## Exercise directions
Which lines of the records below contain the word "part"? Report each of them in full.

## Available records

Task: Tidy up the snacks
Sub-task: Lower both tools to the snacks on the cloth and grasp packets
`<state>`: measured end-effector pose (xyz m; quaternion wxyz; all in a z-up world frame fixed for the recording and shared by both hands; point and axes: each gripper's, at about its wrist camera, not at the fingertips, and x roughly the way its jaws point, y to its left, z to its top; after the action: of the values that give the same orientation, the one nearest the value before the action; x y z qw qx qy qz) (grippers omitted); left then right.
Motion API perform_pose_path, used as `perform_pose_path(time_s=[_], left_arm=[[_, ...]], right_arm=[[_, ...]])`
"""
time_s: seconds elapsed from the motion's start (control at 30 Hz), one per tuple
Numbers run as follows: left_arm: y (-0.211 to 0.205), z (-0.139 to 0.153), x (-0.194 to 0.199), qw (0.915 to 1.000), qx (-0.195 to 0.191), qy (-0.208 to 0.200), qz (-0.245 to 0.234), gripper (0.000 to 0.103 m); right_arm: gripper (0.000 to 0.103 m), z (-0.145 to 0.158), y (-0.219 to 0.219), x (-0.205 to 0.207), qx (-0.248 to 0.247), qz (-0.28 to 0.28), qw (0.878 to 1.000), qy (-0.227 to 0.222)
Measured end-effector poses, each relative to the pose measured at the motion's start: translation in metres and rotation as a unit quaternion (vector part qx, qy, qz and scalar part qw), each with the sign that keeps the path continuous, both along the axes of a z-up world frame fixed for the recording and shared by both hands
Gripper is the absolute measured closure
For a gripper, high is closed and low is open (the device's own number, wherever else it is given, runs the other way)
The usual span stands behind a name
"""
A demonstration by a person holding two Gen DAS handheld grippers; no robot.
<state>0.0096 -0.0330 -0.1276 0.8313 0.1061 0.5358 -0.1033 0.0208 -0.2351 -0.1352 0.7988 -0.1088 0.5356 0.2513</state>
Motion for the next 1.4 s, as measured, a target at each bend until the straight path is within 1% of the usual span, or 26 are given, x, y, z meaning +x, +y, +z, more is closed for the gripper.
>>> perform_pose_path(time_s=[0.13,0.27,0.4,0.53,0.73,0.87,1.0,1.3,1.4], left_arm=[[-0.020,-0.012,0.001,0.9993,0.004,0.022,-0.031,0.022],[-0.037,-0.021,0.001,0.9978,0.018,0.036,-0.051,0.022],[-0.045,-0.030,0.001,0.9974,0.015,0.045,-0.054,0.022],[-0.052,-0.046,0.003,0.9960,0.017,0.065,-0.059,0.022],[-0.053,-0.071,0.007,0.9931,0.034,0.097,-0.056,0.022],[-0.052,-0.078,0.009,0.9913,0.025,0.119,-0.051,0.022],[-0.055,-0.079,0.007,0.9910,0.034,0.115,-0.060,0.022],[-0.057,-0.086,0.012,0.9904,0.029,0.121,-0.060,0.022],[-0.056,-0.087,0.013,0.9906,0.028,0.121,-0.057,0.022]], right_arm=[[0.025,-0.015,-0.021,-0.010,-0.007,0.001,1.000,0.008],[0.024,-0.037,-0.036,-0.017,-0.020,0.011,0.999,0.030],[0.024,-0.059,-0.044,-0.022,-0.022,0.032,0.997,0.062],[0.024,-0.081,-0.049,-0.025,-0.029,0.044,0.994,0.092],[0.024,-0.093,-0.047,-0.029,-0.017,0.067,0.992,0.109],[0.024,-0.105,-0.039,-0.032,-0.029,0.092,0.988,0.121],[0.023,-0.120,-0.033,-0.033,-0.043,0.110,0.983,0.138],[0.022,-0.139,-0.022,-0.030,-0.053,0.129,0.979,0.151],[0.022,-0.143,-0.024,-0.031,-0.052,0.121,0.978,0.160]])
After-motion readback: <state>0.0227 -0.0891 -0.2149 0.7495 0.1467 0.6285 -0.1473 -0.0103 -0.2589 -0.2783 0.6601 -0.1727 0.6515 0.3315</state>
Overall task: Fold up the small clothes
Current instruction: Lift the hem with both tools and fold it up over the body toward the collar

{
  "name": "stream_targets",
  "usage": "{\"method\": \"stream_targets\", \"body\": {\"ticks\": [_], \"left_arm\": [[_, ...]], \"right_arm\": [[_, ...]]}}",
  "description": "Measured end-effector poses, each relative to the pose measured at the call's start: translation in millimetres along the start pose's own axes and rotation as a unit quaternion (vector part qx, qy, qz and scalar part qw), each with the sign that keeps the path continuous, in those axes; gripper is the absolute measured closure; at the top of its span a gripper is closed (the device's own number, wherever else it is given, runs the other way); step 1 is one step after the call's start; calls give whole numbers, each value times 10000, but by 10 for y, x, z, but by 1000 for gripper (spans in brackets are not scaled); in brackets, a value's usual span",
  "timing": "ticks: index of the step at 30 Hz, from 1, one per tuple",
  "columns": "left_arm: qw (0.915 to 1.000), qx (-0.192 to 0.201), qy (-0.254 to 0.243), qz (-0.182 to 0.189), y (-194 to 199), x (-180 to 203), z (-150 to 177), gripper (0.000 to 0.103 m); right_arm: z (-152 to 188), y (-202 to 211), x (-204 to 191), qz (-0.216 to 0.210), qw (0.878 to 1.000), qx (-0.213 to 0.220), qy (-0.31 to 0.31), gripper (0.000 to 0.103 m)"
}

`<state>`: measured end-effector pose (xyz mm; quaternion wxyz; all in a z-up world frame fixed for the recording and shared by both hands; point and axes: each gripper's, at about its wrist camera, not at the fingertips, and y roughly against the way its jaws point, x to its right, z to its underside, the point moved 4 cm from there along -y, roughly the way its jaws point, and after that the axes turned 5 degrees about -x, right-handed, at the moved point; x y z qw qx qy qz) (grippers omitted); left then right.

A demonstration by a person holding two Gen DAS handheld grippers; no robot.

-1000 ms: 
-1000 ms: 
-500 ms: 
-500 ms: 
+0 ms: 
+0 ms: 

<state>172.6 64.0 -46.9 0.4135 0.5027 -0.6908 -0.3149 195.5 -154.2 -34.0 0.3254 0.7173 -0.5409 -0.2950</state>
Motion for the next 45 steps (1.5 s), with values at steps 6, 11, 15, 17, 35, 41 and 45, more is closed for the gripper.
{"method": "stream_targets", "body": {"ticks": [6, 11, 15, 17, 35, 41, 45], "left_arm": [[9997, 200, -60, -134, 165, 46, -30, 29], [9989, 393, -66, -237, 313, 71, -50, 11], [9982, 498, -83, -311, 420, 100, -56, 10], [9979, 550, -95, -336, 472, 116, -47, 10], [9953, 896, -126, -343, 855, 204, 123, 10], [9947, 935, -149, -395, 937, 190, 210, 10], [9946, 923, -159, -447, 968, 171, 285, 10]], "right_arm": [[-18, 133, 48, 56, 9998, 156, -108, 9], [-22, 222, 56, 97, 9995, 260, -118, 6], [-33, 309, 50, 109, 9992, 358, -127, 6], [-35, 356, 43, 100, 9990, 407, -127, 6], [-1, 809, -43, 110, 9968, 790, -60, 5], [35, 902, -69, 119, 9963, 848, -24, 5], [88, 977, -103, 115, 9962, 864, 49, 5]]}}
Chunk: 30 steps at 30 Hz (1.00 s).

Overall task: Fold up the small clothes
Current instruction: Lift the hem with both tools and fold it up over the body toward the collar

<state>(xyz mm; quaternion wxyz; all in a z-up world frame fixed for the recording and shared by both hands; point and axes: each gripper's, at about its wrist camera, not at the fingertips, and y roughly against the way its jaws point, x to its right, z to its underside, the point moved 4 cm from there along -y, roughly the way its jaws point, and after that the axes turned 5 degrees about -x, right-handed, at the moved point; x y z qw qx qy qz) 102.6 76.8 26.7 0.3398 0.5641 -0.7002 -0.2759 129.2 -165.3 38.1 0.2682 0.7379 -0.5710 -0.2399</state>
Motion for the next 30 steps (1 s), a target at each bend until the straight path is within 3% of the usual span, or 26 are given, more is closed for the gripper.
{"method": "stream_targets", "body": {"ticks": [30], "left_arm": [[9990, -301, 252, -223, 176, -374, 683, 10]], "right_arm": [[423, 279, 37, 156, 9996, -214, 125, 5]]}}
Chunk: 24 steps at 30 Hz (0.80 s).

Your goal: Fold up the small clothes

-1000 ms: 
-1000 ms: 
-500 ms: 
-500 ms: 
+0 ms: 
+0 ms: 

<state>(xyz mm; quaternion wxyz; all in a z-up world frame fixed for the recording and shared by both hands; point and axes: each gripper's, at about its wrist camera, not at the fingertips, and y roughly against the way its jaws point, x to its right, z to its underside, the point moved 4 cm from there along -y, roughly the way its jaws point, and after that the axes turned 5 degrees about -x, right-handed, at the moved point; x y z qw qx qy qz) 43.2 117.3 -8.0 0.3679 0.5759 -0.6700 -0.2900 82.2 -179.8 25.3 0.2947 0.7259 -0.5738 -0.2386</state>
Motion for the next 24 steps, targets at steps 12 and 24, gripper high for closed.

## Task output
Measured end-effector poses, each relative to the pose measured at the motion's start: translation in metres and rotation as a unit quaternion (vector part qx, qy, qz and scalar part qw), each with the sign that keeps the path continuous, both along the axes of a z-up world frame fixed for the recording and shared by both hands
  "description": "Measured end-effector poses, each relative to the pose measured at the call's start: translation in millimetres along the start pose's own axes and rotation as a unit quaternion (vector part qx, qy, qz and scalar part qw), each with the sign that keeps the path continuous, in those axes; gripper is the absolute measured closure; at the top of its span a gripper is closed (the device's own number, wherever else it is given, runs the other way); step 1 is one step after the call's start; calls give whole numbers, each value times 10000, but by 10 for y, x, z, but by 1000 for gripper (spans in brackets are not scaled); in brackets, a value's usual span",

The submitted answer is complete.